Exercise prompt:
Look below for lines that hold the string "gripper" and copy each one.

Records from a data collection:
Start of Block

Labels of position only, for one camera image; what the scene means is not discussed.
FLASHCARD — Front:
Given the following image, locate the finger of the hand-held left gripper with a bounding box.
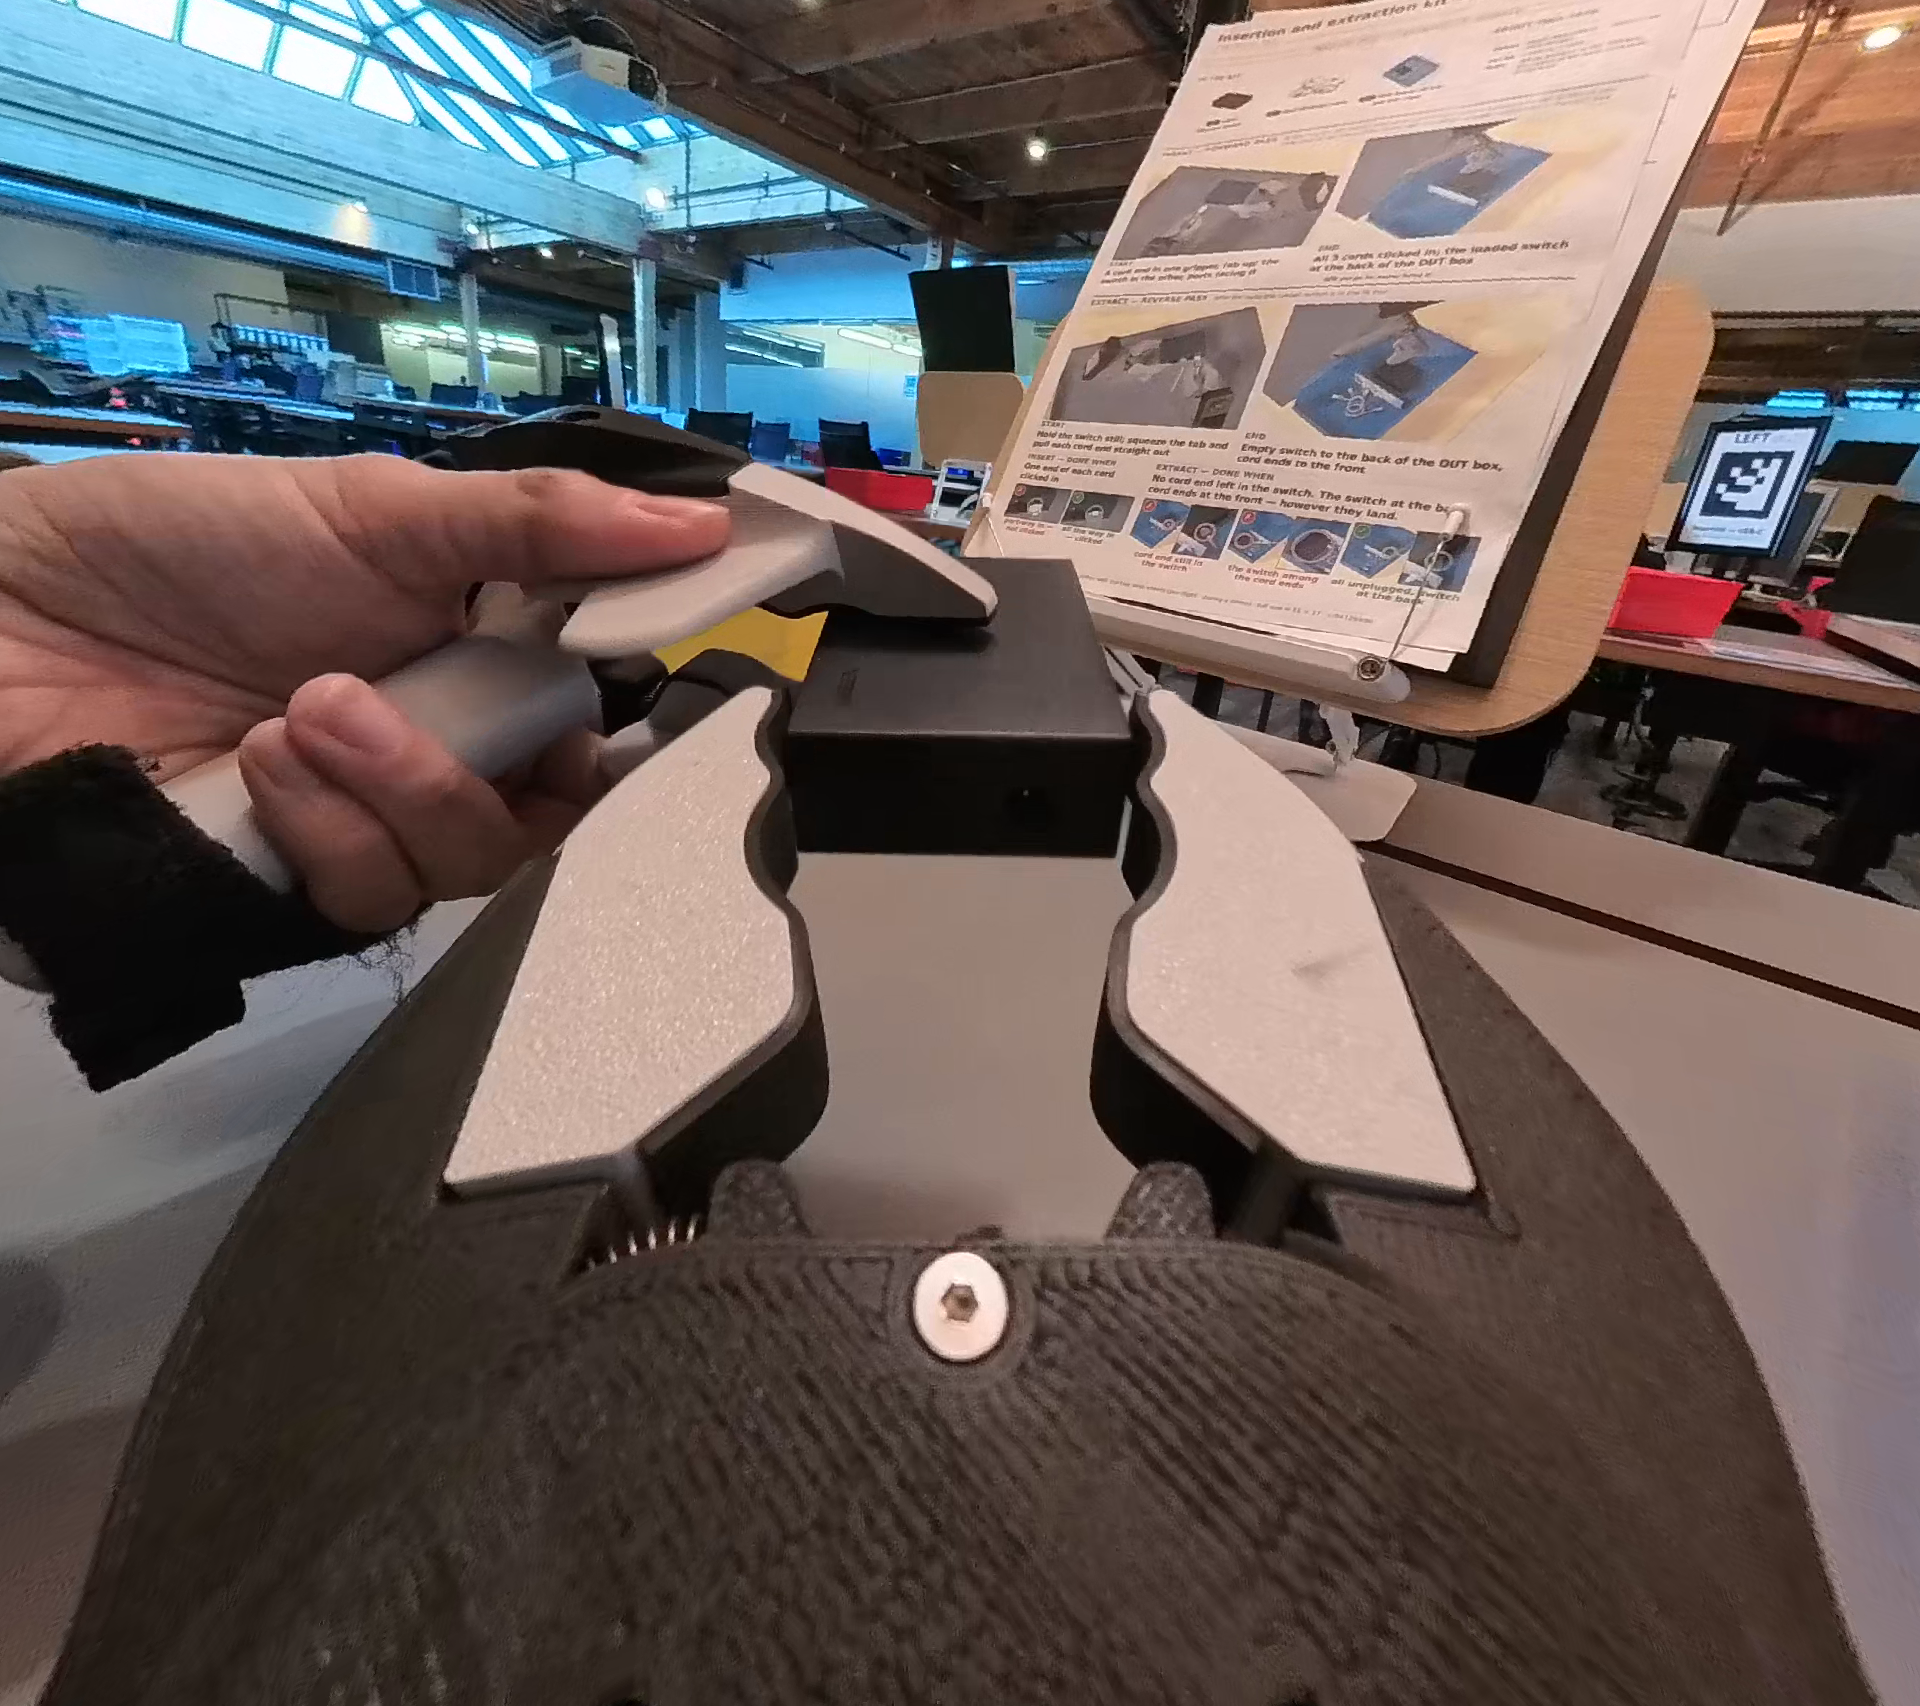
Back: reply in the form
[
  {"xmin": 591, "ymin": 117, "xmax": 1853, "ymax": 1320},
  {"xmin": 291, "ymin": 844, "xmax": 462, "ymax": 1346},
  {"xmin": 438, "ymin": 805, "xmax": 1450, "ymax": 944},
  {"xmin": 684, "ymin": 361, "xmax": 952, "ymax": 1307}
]
[
  {"xmin": 775, "ymin": 471, "xmax": 1002, "ymax": 632},
  {"xmin": 557, "ymin": 464, "xmax": 846, "ymax": 662}
]

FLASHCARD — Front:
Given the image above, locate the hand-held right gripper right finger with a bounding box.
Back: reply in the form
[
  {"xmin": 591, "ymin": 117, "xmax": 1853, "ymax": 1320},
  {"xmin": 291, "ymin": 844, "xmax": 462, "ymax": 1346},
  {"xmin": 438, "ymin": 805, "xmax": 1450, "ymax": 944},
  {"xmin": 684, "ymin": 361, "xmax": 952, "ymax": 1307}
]
[{"xmin": 1091, "ymin": 686, "xmax": 1479, "ymax": 1206}]

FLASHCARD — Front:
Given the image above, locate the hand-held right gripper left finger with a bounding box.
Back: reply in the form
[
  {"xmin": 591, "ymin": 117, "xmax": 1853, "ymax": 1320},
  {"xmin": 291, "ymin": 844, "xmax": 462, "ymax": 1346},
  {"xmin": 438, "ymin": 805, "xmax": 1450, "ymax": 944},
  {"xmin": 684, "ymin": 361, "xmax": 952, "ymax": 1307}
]
[{"xmin": 442, "ymin": 681, "xmax": 831, "ymax": 1206}]

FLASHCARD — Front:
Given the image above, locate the yellow ethernet cable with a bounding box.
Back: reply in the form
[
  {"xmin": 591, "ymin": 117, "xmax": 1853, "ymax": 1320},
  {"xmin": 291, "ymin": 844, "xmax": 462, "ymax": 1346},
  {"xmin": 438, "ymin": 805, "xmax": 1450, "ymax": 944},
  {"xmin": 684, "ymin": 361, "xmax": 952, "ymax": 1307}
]
[{"xmin": 652, "ymin": 601, "xmax": 829, "ymax": 696}]

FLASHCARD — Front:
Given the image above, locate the black network switch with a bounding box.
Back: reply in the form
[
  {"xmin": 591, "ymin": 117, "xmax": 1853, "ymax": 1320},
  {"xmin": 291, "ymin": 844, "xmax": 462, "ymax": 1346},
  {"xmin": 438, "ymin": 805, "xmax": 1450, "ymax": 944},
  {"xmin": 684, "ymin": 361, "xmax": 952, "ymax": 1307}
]
[{"xmin": 779, "ymin": 558, "xmax": 1137, "ymax": 860}]

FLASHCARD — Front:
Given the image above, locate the person's left hand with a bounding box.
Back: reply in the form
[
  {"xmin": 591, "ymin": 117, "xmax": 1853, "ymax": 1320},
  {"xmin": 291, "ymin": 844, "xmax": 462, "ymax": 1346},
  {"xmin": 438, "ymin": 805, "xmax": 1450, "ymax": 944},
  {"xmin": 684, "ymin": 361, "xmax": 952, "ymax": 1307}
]
[{"xmin": 0, "ymin": 452, "xmax": 731, "ymax": 937}]

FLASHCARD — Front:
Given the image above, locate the wooden document stand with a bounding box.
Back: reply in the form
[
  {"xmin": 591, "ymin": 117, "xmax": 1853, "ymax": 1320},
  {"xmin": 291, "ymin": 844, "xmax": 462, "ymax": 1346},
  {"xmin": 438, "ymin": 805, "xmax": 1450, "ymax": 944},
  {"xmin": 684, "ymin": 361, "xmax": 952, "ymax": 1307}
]
[
  {"xmin": 906, "ymin": 265, "xmax": 1029, "ymax": 476},
  {"xmin": 960, "ymin": 279, "xmax": 1720, "ymax": 845}
]

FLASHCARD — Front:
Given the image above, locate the white ceiling projector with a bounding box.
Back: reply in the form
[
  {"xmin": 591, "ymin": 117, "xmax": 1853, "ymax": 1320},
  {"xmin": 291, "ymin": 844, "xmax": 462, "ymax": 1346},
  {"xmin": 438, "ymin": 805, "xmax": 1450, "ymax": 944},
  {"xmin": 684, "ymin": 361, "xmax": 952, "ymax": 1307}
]
[{"xmin": 528, "ymin": 32, "xmax": 669, "ymax": 130}]

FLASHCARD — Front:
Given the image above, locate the brown wooden desk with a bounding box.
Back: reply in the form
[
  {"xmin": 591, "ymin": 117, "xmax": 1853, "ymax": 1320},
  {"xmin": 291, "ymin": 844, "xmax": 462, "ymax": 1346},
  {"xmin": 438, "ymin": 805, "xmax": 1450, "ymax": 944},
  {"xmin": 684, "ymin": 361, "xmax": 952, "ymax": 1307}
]
[{"xmin": 1590, "ymin": 618, "xmax": 1920, "ymax": 898}]

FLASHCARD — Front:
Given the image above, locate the printed instruction sheet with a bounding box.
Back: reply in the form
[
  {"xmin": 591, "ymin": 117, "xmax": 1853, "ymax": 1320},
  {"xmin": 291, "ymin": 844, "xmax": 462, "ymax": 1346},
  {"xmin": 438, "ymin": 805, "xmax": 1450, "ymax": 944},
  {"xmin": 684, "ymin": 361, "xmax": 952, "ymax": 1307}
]
[{"xmin": 965, "ymin": 0, "xmax": 1799, "ymax": 675}]

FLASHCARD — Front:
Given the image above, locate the tag sign marked LEFT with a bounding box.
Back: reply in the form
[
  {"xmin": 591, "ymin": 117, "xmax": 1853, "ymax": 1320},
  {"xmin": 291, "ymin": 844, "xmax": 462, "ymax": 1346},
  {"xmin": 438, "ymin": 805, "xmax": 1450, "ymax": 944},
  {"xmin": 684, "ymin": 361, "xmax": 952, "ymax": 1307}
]
[{"xmin": 1663, "ymin": 412, "xmax": 1835, "ymax": 560}]

End of Block

Your response:
Given the following image, locate the finger of the hand-held left gripper with a bounding box.
Given the image above, locate the hand-held right gripper right finger with a bounding box.
Given the image above, locate the hand-held right gripper left finger with a bounding box.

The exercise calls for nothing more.